━━━ Dataset excerpt

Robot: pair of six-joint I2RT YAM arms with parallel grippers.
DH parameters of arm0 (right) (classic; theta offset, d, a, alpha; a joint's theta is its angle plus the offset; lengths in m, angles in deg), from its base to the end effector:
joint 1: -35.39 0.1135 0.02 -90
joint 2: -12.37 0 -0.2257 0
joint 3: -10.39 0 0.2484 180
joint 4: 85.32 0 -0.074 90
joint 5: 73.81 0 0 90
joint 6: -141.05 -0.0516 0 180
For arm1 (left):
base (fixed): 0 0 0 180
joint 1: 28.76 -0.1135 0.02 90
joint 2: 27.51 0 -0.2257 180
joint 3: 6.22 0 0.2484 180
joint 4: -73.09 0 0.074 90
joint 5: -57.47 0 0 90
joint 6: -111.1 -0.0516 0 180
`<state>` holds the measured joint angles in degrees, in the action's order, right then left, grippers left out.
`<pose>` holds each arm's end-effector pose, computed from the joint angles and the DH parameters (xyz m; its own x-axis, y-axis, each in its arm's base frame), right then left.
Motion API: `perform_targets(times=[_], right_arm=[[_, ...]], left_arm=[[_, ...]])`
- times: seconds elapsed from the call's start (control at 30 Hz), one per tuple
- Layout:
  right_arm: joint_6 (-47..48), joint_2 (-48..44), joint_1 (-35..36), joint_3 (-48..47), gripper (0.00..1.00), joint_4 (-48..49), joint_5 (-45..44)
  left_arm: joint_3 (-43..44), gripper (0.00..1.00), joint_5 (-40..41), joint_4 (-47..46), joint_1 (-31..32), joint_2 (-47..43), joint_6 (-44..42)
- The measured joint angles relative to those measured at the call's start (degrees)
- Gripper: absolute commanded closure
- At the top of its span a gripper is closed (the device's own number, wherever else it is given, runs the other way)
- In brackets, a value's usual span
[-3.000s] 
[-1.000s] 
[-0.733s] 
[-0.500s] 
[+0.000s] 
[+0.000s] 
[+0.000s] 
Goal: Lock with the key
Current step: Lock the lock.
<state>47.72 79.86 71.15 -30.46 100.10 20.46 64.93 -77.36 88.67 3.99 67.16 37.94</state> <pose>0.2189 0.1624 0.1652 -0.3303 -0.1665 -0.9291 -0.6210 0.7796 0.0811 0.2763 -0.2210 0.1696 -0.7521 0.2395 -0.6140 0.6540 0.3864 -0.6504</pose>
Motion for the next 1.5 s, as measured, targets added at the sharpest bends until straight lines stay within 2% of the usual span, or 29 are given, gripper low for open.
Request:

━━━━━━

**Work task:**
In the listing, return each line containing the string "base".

**Task solution:**
DH parameters of arm0 (right) (classic; theta offset, d, a, alpha; a joint's theta is its angle plus the offset; lengths in m, angles in deg), from its base to the end effector:
base (fixed): 0 0 0 180
`<pose>` holds each arm's end-effector pose, computed from the joint angles and the DH parameters (xyz m; its own x-axis, y-axis, each in its arm's base frame), right then left.

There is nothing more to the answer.